Opinions differ on the authenticity of Hackney Wick. Historically, it’s an inner city industrial site along London’s Lea River, ribbed by tributary canals and factories. Today, it’s a redeveloping neighborhood, given new life by the nearby 2012 Olympic venues and various community and arts grants.
Its character is harder to define. Superficially, it is a gritty maze of graffiti’d walls and urban bars, rundown buildings and overgrown concrete. But it also looks too rough by half: a clever stage-set to attract younger renters and develop artist’s lofts?
It’s hard to judge: while the buildings and streets are in disrepair. the roughness doesn’t feel unsafe, the the street art can seem carefully placed.
How are we to judge contextual authenticity, the source or strength of social identity?

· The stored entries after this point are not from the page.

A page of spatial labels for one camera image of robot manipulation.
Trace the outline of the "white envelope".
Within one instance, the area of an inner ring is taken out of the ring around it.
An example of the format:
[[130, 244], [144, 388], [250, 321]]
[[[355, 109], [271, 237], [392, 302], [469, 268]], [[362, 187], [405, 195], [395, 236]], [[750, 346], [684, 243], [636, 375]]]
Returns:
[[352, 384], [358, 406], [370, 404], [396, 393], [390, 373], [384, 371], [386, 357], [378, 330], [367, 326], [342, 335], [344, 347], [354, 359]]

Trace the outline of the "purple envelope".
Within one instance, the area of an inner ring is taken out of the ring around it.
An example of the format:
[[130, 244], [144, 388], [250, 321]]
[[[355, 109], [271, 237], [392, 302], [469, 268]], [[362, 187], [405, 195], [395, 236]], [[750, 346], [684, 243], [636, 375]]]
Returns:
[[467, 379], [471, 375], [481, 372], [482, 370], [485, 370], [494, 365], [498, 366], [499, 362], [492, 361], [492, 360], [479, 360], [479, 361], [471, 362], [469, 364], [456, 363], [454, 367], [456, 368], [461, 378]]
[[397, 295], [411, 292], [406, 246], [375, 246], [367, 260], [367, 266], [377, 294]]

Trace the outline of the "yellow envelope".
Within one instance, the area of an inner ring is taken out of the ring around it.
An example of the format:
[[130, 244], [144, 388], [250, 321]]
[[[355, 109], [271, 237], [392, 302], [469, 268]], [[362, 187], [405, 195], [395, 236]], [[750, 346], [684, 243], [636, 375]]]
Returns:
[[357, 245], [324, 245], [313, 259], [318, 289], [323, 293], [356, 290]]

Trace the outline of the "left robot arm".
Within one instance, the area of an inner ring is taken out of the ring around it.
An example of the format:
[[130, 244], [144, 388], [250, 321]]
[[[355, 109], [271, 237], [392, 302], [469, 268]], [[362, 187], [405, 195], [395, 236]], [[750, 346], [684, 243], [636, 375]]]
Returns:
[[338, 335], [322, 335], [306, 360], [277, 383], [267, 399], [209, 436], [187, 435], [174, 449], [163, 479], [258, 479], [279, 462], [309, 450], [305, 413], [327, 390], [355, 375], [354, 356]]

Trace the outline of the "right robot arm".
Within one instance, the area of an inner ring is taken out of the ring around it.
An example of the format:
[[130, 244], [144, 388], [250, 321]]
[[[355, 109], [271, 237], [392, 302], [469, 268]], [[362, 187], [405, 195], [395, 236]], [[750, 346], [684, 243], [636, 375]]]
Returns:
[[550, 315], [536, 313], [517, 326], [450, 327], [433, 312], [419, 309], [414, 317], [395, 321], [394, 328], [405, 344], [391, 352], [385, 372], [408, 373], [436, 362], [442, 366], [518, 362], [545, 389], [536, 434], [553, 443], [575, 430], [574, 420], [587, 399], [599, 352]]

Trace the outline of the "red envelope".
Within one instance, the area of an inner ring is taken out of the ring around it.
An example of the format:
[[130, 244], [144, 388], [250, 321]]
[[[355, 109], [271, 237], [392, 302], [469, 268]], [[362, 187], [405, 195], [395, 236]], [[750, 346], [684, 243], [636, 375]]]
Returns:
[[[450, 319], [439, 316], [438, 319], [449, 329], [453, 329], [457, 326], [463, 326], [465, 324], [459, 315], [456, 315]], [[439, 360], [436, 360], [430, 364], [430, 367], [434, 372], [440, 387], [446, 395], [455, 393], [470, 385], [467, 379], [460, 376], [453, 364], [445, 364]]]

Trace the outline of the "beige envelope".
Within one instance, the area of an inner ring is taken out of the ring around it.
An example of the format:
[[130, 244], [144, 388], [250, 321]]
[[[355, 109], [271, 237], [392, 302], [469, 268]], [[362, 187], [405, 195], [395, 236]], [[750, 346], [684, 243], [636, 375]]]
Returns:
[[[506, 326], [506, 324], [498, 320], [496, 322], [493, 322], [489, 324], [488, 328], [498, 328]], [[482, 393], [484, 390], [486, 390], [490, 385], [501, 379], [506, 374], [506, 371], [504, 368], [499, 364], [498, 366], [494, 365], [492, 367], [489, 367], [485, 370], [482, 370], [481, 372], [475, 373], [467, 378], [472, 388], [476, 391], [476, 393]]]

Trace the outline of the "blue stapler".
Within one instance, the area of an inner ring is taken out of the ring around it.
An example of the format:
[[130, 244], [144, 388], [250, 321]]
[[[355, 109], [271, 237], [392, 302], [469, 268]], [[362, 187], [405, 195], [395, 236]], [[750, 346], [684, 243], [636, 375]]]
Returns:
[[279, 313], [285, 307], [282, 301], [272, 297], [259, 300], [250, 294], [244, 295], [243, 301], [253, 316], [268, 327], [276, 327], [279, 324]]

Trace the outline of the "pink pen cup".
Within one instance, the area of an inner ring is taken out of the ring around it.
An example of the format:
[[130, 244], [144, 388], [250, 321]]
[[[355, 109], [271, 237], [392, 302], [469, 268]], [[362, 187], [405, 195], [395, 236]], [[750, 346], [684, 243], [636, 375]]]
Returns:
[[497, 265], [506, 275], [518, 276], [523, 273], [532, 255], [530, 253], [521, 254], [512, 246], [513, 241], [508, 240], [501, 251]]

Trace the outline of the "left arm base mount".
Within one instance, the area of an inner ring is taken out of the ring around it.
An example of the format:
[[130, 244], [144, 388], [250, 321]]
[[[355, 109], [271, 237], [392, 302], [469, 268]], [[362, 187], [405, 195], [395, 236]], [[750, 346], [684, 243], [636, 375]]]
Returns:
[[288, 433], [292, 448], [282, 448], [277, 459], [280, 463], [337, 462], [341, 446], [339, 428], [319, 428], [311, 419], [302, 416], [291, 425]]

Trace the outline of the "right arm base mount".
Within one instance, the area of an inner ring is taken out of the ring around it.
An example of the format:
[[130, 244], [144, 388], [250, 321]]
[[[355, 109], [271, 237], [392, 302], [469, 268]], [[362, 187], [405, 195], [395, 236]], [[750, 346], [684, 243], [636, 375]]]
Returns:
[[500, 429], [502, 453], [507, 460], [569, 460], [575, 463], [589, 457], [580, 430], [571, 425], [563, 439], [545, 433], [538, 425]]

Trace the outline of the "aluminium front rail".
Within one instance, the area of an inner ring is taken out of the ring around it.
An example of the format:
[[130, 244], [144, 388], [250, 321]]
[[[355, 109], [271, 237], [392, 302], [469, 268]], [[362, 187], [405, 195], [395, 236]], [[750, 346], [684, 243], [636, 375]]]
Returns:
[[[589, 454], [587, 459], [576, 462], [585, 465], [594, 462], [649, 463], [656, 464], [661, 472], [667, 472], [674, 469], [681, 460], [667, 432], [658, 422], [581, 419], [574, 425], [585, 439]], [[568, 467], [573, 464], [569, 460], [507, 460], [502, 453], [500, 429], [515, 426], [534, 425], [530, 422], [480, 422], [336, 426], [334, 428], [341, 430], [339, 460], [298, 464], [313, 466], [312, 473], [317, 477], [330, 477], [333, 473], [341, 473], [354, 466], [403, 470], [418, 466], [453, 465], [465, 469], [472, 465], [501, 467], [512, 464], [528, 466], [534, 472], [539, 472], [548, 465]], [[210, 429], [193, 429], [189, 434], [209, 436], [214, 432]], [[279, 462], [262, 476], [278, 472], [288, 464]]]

I was similarly talking with friends last week about how national, as opposed to neighborhood, identity is established. The shape, laws, and cultures of the UK have aggregated over millennia, rights of men and women evolving from one monarch to the next. But does also foster a weaker sense of shared identity, such that the Scots could consider an exit after 300 years.
The US, in contrast, defines itself with strong national roots instead of regional ones. Historically, the government sprang into being fully formed, with constitutional law borrowed from the British and French, a strong dose of individual rights, and a spirit of frontier self-reliance.
I would expect that a stronger identity results from the authenticity of older roots and organic growth that are characteristic of the UK, just as stronger neighborhoods should be built by long-standing residents with shared values.
But it doesn’t seem to hold that way, either north towards the Orkneys nor south towards Hackney Wick.